[PROMPT]: Starting at the top of the records below and ending with the line that contains "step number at", print each line exactly as written, skipping the pictures.

Saved data entries
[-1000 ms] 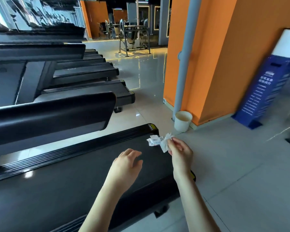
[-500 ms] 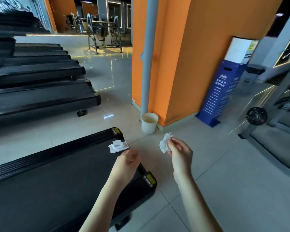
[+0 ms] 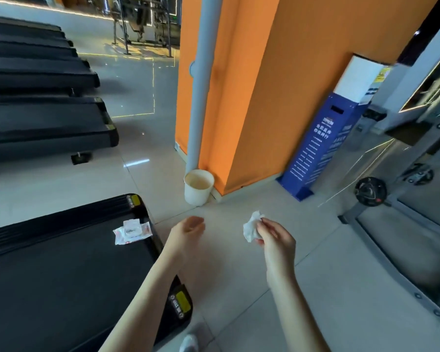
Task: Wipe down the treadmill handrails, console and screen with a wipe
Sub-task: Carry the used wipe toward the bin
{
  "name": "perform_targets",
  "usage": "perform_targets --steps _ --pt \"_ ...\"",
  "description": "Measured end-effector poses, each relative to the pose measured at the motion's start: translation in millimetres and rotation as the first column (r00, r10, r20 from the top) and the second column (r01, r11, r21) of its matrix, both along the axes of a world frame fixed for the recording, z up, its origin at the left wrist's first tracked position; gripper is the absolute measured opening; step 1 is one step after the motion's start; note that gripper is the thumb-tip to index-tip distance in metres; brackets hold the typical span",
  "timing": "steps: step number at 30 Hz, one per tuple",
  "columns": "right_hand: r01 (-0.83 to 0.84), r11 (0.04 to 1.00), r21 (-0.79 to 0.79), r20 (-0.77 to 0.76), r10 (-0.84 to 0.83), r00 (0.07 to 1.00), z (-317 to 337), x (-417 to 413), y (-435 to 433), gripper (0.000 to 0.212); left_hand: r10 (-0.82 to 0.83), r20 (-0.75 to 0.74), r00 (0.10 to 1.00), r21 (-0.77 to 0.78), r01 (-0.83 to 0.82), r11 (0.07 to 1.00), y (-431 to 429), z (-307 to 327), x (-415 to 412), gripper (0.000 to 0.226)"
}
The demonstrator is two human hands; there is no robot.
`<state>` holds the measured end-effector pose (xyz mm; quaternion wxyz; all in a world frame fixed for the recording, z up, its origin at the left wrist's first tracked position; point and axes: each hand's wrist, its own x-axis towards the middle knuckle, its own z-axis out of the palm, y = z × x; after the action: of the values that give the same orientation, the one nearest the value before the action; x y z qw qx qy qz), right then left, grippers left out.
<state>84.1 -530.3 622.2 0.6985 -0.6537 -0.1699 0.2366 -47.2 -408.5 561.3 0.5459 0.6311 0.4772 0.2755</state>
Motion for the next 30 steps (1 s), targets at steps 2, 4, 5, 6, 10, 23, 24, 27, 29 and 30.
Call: perform_targets --steps 2,4,5,6,10,23,24,27,29,30 --pt "-0.005 0.999 -0.033 0.031 0.006 0.999 -1 40 33 0.027 0.040 0.033 0.999 -0.058 -0.038 0.998 36 -5 43 0.018" --pt "-0.029 0.996 -0.079 0.066 0.034 0.997 3 77 64 0.025 0.076 0.060 0.995 -0.107 -0.069 0.992 69 -7 85 0.016" --pt "-0.047 0.995 -0.089 0.082 0.054 0.995 3 93 77 0.024 0.083 0.074 0.994 -0.121 -0.074 0.990 84 -6 103 0.015" --pt "-0.062 0.993 -0.097 0.091 0.070 0.993 3 107 90 0.021 0.082 0.077 0.994 -0.128 -0.072 0.989 97 -3 119 0.015" --pt "-0.043 0.993 -0.110 0.016 0.045 0.999 -10 172 149 0.014 0.052 0.032 0.998 -0.140 -0.047 0.989 148 -1 177 0.009" --pt "-0.327 0.899 -0.292 -0.041 0.329 0.943 -81 371 387 0.013 0.244 -0.136 0.960 -0.213 -0.269 0.939 323 -53 321 0.013" --pt "-0.366 0.878 -0.307 -0.056 0.367 0.928 -85 383 407 0.014 0.258 -0.132 0.957 -0.225 -0.283 0.933 335 -51 332 0.015" --pt "-0.456 0.808 -0.373 -0.119 0.446 0.887 -102 408 468 0.016 0.321 -0.136 0.937 -0.274 -0.347 0.897 372 -54 354 0.008" --pt "-0.506 0.753 -0.421 -0.130 0.502 0.855 -113 419 505 0.016 0.361 -0.147 0.921 -0.309 -0.389 0.868 396 -62 362 0.017" --pt "-0.525 0.723 -0.450 -0.127 0.530 0.838 -119 424 525 0.017 0.374 -0.158 0.914 -0.314 -0.406 0.858 410 -68 364 0.011"
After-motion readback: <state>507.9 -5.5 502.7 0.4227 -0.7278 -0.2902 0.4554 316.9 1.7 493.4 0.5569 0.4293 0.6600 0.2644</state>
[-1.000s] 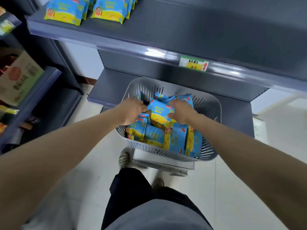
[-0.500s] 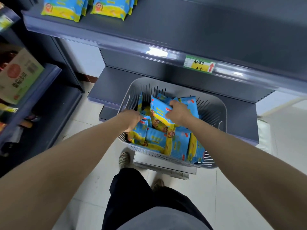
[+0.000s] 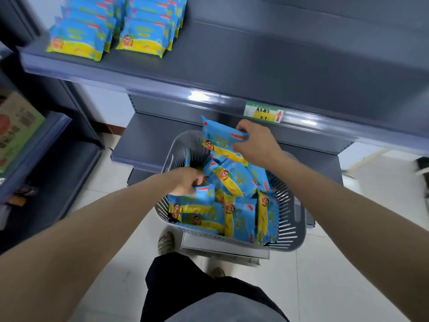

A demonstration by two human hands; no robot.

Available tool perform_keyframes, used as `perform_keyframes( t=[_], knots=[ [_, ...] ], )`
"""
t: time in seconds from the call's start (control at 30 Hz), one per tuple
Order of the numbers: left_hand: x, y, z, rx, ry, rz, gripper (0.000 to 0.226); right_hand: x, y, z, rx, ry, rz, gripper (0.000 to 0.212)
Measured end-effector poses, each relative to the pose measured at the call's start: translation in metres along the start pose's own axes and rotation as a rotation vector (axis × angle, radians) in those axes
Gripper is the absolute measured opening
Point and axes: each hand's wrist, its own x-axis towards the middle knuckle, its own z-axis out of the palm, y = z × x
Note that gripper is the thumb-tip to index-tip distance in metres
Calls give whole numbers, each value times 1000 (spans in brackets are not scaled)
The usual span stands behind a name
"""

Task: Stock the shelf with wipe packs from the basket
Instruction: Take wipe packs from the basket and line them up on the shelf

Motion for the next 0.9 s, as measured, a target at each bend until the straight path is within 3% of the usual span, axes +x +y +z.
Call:
perform_keyframes(
  t=[0.23,0.4,0.63,0.77,0.9],
  knots=[
    [-14,13,-91,-26,229,85,21,31,-48,-46,80,271,-66,17],
    [-47,-5,-168,-29,463,102,24,74,-87,-69,167,355,-123,21],
    [-93,-65,-241,-25,696,74,13,142,-139,-50,219,251,-186,33],
    [-102,-95,-259,22,722,21,12,177,-156,-18,164,165,-193,33],
    [-106,-121,-271,24,734,-22,18,213,-168,9,263,140,-115,40]
  ],
)
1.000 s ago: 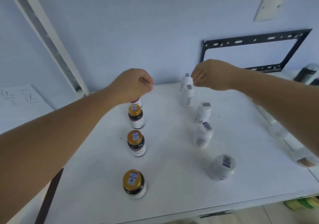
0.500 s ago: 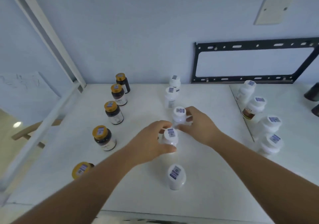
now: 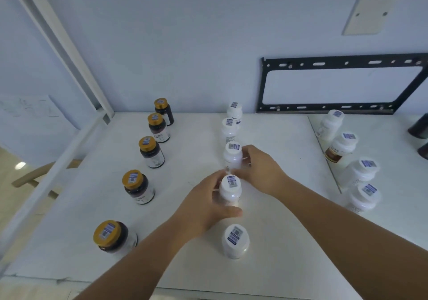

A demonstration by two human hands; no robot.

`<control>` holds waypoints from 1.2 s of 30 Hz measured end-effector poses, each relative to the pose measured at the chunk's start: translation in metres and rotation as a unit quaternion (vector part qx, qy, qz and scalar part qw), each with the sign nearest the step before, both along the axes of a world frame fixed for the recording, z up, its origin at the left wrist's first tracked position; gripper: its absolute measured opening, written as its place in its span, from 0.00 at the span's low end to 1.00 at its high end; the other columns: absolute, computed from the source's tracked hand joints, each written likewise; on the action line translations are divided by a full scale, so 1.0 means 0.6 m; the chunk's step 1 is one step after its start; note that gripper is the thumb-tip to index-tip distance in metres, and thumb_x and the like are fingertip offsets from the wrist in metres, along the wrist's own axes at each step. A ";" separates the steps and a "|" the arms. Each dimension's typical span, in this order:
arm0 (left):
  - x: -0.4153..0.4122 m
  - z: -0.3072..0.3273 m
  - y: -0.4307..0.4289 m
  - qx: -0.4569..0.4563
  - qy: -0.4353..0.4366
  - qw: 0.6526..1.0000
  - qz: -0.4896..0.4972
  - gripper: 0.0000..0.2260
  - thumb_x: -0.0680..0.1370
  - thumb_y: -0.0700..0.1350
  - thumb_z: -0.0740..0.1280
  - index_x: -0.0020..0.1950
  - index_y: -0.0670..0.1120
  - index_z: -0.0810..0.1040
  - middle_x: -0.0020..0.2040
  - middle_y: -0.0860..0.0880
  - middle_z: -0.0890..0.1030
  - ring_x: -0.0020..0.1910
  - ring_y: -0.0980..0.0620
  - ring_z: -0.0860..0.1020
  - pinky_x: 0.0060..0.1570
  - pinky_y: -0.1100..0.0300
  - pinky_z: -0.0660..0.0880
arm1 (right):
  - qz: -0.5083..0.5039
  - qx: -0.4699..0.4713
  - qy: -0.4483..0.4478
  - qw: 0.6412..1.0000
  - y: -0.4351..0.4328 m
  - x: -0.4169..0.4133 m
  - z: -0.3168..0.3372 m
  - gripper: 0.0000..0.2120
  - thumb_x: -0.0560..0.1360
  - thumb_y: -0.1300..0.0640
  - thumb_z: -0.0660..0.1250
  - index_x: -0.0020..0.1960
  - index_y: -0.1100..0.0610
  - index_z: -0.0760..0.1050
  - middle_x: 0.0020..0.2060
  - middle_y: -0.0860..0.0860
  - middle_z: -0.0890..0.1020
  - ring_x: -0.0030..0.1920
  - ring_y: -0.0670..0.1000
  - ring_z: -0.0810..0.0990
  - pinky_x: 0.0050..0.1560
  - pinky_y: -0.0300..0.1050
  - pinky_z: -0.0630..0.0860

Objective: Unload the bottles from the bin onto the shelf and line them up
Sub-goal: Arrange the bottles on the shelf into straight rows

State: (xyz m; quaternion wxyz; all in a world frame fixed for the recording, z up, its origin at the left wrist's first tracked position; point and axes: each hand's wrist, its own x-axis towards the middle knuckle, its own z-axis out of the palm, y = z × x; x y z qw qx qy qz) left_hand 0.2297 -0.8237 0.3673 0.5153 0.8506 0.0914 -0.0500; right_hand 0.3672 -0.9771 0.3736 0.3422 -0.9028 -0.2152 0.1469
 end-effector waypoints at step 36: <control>0.302 0.026 0.089 0.087 -0.031 0.995 -0.038 0.20 0.71 0.50 0.79 0.61 0.59 0.79 0.58 0.58 0.83 0.49 0.62 0.84 0.54 0.62 0.76 | 0.019 -0.054 -0.081 0.995 0.095 0.275 0.000 0.14 0.74 0.51 0.68 0.55 0.57 0.69 0.51 0.54 0.78 0.47 0.55 0.75 0.43 0.46 0.68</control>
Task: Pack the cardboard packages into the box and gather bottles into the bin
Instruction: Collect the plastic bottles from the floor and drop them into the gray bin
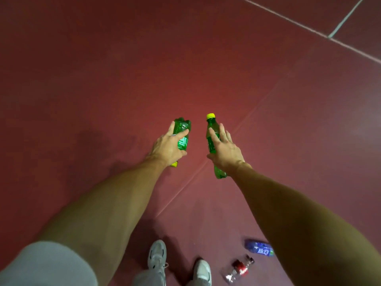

[RESPONSE TO THIS TASK]:
[-1000 ms] 
[-500 ms] 
[+0 ms] 
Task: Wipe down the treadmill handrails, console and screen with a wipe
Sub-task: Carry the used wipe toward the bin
{
  "name": "perform_targets",
  "usage": "perform_targets --steps _ --pt \"_ ...\"",
  "description": "Measured end-effector poses, each relative to the pose measured at the motion's start: translation in millimetres and rotation as the first column (r00, r10, r20 from the top) and the second column (r01, r11, r21) of its matrix, both along the axes of a world frame fixed for the recording, z up, its origin at the left wrist's first tracked position; gripper is the absolute measured opening; step 1 is one step after the motion's start; note that gripper is the thumb-tip to index-tip distance in metres; brackets hold the typical span",
  "timing": "steps: step number at 30 Hz, one per tuple",

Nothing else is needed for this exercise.